For years I had watched teams burn hours debating whether a ticket was a three or a five, as if the number meant anything once the work started. It was waste, and it did not represent value. So we made every ticket a three. One small, uniform unit. Slice the work thin enough and the size stops mattering. You just count what you ship.
This is where the worldview from building the team became a practice. Jeff Patton taught me to slice thin vertical slices of real value. Marty Cagan taught me to chase outcomes over output. Put those together and the conclusion is simple. Make tickets work for you, not the other way around.
So we showed DORA instead of burndown.
Lead time. Deployment frequency. Change failure rate. Recovery. Those told us whether we were getting better at shipping valuable change safely. A burndown chart told us how good we were at filling a chart.
Gaming velocity
Then our scrum master left, and we got a replacement.
He was lovely.
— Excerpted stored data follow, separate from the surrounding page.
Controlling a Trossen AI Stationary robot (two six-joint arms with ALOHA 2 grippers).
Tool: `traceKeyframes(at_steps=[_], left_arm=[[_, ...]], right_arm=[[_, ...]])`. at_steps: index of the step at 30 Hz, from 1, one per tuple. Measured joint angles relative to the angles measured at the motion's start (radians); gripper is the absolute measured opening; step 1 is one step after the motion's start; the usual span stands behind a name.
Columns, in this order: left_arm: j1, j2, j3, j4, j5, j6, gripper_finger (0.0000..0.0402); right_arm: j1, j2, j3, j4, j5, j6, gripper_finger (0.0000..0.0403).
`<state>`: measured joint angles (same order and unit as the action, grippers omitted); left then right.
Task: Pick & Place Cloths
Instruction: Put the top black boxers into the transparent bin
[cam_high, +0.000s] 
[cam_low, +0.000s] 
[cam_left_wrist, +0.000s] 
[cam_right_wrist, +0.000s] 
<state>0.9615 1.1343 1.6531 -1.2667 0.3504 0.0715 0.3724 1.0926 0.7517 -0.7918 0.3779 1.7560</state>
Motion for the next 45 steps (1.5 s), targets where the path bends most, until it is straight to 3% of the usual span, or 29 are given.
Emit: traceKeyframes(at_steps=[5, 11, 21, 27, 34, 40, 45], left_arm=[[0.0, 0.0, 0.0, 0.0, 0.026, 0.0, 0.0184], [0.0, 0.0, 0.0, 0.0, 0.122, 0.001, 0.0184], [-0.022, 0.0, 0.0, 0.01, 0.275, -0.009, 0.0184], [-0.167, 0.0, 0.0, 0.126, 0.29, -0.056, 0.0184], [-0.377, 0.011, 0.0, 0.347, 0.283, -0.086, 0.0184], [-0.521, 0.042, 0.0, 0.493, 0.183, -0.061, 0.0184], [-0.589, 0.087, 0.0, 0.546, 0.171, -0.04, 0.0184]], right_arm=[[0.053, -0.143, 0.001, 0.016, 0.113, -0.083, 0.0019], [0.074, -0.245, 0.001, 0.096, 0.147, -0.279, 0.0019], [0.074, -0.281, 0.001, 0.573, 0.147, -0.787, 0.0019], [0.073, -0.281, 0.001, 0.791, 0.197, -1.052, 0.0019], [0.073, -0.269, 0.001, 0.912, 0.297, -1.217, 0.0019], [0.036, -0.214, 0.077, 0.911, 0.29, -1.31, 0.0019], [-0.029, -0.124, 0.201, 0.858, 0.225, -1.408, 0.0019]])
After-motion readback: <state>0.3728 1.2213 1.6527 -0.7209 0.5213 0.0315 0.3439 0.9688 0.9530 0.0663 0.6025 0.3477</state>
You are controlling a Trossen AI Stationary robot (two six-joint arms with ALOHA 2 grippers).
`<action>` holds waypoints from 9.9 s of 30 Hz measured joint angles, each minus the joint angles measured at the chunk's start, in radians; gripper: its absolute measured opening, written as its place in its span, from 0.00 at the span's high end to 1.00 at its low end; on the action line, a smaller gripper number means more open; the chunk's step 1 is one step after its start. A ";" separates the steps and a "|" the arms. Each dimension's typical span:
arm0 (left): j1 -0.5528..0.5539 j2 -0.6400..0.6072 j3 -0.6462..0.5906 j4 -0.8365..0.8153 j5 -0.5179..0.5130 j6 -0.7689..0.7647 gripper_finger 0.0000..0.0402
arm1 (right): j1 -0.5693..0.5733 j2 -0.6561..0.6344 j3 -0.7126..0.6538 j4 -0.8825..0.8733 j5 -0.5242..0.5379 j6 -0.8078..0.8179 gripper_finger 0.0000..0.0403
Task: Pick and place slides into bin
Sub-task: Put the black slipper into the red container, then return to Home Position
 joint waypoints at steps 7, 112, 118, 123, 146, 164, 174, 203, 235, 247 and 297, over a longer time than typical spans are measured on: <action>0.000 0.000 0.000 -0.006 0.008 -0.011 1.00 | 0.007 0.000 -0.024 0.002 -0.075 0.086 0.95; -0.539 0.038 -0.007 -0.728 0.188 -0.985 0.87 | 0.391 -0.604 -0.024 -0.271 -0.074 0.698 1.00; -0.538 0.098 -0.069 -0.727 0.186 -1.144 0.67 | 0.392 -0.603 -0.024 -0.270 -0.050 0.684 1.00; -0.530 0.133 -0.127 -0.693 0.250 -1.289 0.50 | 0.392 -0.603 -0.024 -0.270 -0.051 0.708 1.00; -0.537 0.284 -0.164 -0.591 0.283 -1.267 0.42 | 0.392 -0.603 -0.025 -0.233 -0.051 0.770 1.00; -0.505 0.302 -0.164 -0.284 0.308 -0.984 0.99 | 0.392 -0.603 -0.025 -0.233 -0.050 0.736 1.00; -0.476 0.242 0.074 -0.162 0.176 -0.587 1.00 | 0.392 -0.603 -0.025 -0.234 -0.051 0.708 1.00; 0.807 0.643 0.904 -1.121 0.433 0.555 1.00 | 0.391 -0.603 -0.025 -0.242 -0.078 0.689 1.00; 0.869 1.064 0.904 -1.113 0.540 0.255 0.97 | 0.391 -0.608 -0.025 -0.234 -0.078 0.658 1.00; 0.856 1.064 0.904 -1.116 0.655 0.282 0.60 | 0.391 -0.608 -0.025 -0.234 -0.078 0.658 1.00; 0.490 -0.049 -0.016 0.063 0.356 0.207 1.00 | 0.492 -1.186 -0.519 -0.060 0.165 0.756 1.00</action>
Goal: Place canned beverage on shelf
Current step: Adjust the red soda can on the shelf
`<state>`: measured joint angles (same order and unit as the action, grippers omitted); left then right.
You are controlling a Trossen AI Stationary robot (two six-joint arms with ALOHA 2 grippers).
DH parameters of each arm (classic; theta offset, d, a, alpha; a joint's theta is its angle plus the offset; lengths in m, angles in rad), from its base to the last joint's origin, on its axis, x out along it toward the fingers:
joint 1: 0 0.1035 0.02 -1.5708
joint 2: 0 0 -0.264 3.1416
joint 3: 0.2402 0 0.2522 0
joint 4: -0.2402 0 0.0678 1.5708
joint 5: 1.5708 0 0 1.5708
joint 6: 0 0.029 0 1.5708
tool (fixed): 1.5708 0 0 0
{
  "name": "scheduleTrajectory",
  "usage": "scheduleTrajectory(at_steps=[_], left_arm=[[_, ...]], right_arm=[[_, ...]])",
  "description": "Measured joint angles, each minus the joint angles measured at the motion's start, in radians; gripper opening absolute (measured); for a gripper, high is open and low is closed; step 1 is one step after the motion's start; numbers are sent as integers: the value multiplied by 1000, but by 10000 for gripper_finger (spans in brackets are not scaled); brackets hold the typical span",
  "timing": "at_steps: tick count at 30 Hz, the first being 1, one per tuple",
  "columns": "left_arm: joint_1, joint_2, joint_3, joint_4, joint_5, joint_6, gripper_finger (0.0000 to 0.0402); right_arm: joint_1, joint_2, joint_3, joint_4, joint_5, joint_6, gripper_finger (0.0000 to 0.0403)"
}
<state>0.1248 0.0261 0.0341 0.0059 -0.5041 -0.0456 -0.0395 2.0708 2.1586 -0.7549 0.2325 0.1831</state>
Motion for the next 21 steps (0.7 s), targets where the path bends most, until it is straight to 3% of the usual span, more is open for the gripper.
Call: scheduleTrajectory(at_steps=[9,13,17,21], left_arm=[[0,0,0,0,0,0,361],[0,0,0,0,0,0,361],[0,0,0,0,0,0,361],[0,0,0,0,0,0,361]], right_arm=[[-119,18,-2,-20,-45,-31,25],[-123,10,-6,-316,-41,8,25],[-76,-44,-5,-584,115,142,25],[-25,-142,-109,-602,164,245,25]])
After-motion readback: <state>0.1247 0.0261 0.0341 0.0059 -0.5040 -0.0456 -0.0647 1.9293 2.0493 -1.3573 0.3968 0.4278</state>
He also wanted traditional velocity. He wanted the chart, the points, the predictable line.
So we gamed it.
One sprint we did far more than usual. The next we did half. We made the numbers swing until they were meaningless. He saw what we were doing, understood the point, and stepped back to let us work the way we worked.
That sounds like a petty trick. It taught me something real. A metric you can game that easily is a metric measuring the wrong thing. Velocity measures activity. It says nothing about whether the activity was worth doing. We could move that number in either direction without changing a single outcome for a single user.
Then they hired Ruth
Nobody on the team was asked. None of us met her before she arrived.
Ruth took control of our meetings. Where people used to speak naturally, in no particular order, building on each other, she made us go round in turn. When a conversation reached the detail that actually mattered, she would say "take it offline," at exactly the wrong moment. The safe space we had built dissolved. Our free flow became regimented.
She was not what we needed, and not what we had asked for.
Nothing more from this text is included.